__GOAL OF THE EXERCISE__: Extract the full listing verbatim and drop any pictures from your copy.
···
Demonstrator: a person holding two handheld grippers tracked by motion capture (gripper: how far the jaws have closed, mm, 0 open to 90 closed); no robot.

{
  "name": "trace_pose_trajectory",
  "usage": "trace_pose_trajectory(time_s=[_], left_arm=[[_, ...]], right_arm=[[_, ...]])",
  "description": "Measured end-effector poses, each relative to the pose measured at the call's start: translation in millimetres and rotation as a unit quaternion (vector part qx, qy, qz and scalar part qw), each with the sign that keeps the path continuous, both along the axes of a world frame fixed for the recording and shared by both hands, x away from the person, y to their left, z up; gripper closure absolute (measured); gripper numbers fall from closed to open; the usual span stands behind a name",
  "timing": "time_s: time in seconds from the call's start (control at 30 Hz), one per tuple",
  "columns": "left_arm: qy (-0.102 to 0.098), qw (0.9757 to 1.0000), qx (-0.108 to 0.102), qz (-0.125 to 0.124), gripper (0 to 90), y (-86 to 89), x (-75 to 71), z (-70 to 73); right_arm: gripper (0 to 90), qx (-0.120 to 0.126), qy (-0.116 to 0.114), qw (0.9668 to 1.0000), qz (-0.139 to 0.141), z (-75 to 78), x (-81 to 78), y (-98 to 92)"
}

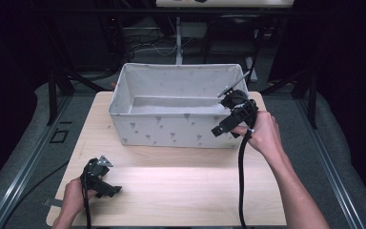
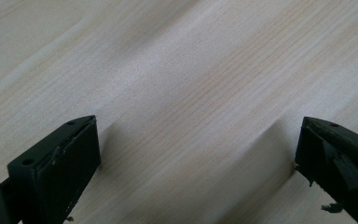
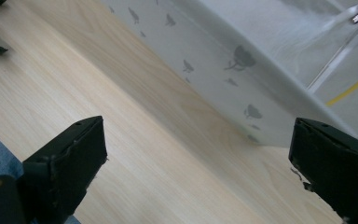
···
__WRITTEN ANSWER__:
Demonstrator: a person holding two handheld grippers tracked by motion capture (gripper: how far the jaws have closed, mm, 0 open to 90 closed); no robot.

{
  "name": "trace_pose_trajectory",
  "usage": "trace_pose_trajectory(time_s=[_], left_arm=[[_, ...]], right_arm=[[_, ...]])",
  "description": "Measured end-effector poses, each relative to the pose measured at the call's start: translation in millimetres and rotation as a unit quaternion (vector part qx, qy, qz and scalar part qw), each with the sign that keeps the path continuous, both along the axes of a world frame fixed for the recording and shared by both hands, x away from the person, y to their left, z up; gripper closure absolute (measured); gripper numbers fall from closed to open; the usual span stands behind a name",
  "timing": "time_s: time in seconds from the call's start (control at 30 Hz), one per tuple",
  "columns": "left_arm: qy (-0.102 to 0.098), qw (0.9757 to 1.0000), qx (-0.108 to 0.102), qz (-0.125 to 0.124), gripper (0 to 90), y (-86 to 89), x (-75 to 71), z (-70 to 73); right_arm: gripper (0 to 90), qx (-0.120 to 0.126), qy (-0.116 to 0.114), qw (0.9668 to 1.0000), qz (-0.139 to 0.141), z (-75 to 78), x (-81 to 78), y (-98 to 92)"
}

That completes the answer, and no more is expected.